[Python-ideas] Fixing the Python 3 bytes constructor

Sun Mar 30 08:10:53 CEST 2014

On Sat, Mar 29, 2014 at 7:17 PM, Nick Coghlan <ncoghlan at gmail.com> wrote:

> On 30 March 2014 07:07, Nick Coghlan <ncoghlan at gmail.com> wrote:
> > I already have a draft PEP written that covers the constructor issue,
> > iteration and adding acceptance of integer inputs to the remaining
> > methods that don't currently handle them. There was some background
> > explanation of the text/binary domain split in the Python 2->3
> > transition that I wanted Guido's feedback on before posting, but I
> > just realised I can cut that out for now, and then add it back after
> > Guido has had a chance to review it.
> >
> > So I'll tidy that up and get the draft posted later today.
>
> Guido pointed out most of the stuff I had asked him to look at wasn't
> actually relevant to the PEP, so I just cut most of it entirely.
> Suffice to say, after stepping back and reviewing them systematically
> for the first time in years, I believe the APIs for the core binary
> data types in Python 3 could do with a little sprucing up :)
>
> Web version: http://www.python.org/dev/peps/pep-0467/
>
> ======================================
> PEP: 467
> Title: Improved API consistency for bytes and bytearray
> Version: $Revision$
> Last-Modified: $Date$
> Author: Nick Coghlan <ncoghlan at gmail.com>
> Status: Draft
> Type: Standards Track
> Content-Type: text/x-rst
> Created: 2014-03-30
> Python-Version: 3.5
> Post-History: 2014-03-30
>
>
> Abstract
> ========
>
> During the initial development of the Python 3 language specification, the
> core ``bytes`` type for arbitrary binary data started as the mutable type
> that is now referred to as ``bytearray``. Other aspects of operating in
> the binary domain in Python have also evolved over the course of the Python
> 3 series.
>
> This PEP proposes a number of small adjustments to the APIs of the
> ``bytes``
> and ``bytearray`` types to make their behaviour more internally consistent
> and to make it easier to operate entirely in the binary domain for use
> cases
> that actually involve manipulating binary data directly, rather than
> converting it to a more structured form with additional modelling
> semantics (such as ``str``) and then converting back to binary format after
> processing.
>
>
> Background
> ==========
>
> Over the course of Python 3's evolution, a number of adjustments have been
> made to the core ``bytes`` and ``bytearray`` types as additional practical
> experience was gained with using them in code beyond the Python 3 standard
> library and test suite.

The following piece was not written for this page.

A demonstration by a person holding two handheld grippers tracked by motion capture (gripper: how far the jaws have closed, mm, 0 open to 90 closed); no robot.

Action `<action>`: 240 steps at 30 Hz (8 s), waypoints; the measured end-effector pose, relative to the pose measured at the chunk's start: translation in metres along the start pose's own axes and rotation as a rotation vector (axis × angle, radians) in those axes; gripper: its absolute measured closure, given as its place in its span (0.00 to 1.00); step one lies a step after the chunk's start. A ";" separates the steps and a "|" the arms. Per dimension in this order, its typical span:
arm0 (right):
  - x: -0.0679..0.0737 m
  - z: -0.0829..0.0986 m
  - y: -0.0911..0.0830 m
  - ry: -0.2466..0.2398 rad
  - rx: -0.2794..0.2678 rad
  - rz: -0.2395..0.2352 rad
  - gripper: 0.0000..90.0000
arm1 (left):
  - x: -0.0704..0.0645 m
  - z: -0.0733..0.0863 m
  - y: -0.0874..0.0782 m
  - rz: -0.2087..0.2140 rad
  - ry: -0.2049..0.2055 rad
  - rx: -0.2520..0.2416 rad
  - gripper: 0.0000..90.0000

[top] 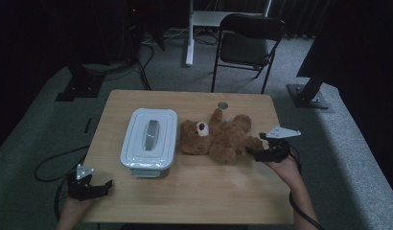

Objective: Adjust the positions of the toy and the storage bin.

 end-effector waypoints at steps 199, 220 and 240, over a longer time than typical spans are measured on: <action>-0.105 0.000 0.078 0.417 0.143 0.527 0.19 | -0.001 -0.001 0.001 0.033 0.026 0.002 0.01; 0.054 -0.023 0.116 0.242 0.026 0.195 0.12 | 0.007 -0.065 0.013 -0.057 0.058 -0.091 0.01; 0.133 0.012 0.202 0.286 0.160 0.041 0.12 | -0.035 -0.079 0.056 0.089 0.115 -0.018 0.01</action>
Point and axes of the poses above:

However, to date, these changes have been made
> on a relatively ad hoc tactical basis as specific issues were identified,
> rather than as part of a systematic review of the APIs of these types. This
> approach has allowed inconsistencies to creep into the API design as to
> which
> input types are accepted by different methods. Additional inconsistencies
> linger from an earlier pre-release design where there was *no* separate
> ``bytearray`` type, and instead the core ``bytes`` type was mutable (with
> no immutable counterpart), as well as from the origins of these types in
> the text-like behaviour of the Python 2 ``str`` type.
>
> This PEP aims to provide the missing systematic review, with the goal of
> ensuring that wherever feasible (given backwards compatibility constraints)

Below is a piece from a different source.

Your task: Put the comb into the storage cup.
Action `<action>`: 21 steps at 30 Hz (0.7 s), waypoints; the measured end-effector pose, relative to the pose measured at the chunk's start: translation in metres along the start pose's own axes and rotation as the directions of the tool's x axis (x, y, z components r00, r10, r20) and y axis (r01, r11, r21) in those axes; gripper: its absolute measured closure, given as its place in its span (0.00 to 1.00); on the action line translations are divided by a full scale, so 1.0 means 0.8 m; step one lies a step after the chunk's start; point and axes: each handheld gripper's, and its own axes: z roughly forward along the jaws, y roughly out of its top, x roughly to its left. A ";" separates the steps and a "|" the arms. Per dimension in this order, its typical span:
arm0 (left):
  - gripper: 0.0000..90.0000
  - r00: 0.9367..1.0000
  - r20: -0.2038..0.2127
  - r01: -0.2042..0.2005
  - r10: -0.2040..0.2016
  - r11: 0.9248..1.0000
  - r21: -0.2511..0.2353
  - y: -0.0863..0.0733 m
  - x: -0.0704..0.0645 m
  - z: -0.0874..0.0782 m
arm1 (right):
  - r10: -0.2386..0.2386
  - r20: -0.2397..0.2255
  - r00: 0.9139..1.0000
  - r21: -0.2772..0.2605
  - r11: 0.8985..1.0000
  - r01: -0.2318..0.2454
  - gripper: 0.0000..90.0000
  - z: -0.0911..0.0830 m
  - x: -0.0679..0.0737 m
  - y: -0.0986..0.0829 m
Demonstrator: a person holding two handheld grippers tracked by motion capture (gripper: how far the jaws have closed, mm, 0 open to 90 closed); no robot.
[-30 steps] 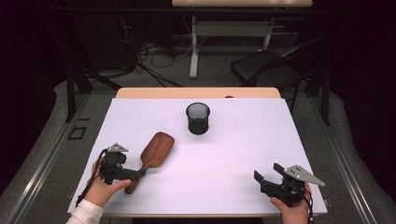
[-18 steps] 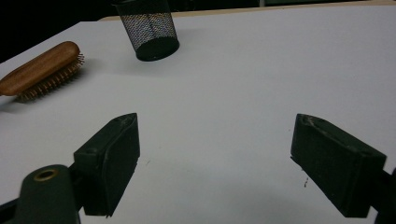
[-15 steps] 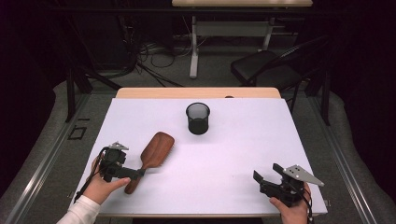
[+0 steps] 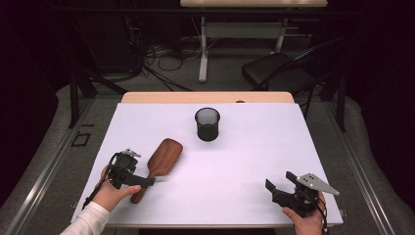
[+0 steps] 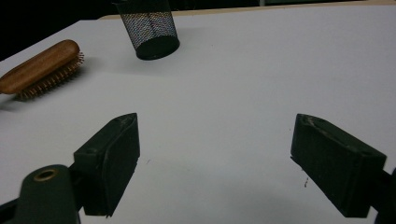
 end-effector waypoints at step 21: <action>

> these current inconsistencies are addressed for the Python 3.5 release.
>
>
> Proposals
> =========
>
> As a "consistency improvement" proposal, this PEP is actually about a
> number
> of smaller micro-proposals, each aimed at improving the self-consistency of
> the binary data model in Python 3. Proposals are motivated by one of three
> factors:
>
> * removing remnants of the original design of ``bytes`` as a mutable type
> * more consistently accepting length 1 ``bytes`` objects as input where an
>   integer between ``0`` and ``255`` inclusive is expected, and vice-versa
> * allowing users to easily convert integer output to a length 1 ``bytes``
>   object
>
>
> Alternate Constructors
> ----------------------
>
> The ``bytes`` and ``bytearray`` constructors currently accept an integer
> argument, but interpret it to mean a zero-filled object of the given
> length.
> This is a legacy of the original design of ``bytes`` as a mutable type,
> rather than a particularly intuitive behaviour for users. It has become
> especially confusing now that other ``bytes`` interfaces treat integers
> and the corresponding length 1 bytes instances as equivalent input.
> Compare::
>
>     >>> b"\x03" in bytes([1, 2, 3])
>     True
>     >>> 3 in bytes([1, 2, 3])
>     True
>
>     >>> bytes(b"\x03")
>     b'\x03'
>     >>> bytes(3)
>     b'\x00\x00\x00'
>
> This PEP proposes that the current handling of integers in the bytes and
> bytearray constructors by deprecated in Python 3.5 and removed in Python
> 3.6, being replaced by two more type appropriate alternate constructors
> provided as class methods. The initial python-ideas thread [ideas-thread1]_
> that spawned this PEP was specifically aimed at deprecating this
> constructor
> behaviour.
>
> For ``bytes``, a ``byte`` constructor is proposed that converts integers
> (as indicated by ``operator.index``) in the appropriate range to a
> ``bytes``
> object, converts objects that support the buffer API to bytes, and also
> passes through length 1 byte strings unchanged::
>
>     >>> bytes.byte(3)
>     b'\x03'
>     >>> bytes.byte(bytearray(bytes([3])))
>     b'\x03'
>     >>> bytes.byte(memoryview(bytes([3])))
>     b'\x03'
>     >>> bytes.byte(bytes([3]))
>     b'\x03'
>     >>> bytes.byte(512)
>     Traceback (most recent call last):
>       File "<stdin>", line 1, in <module>
>     ValueError: bytes must be in range(0, 256)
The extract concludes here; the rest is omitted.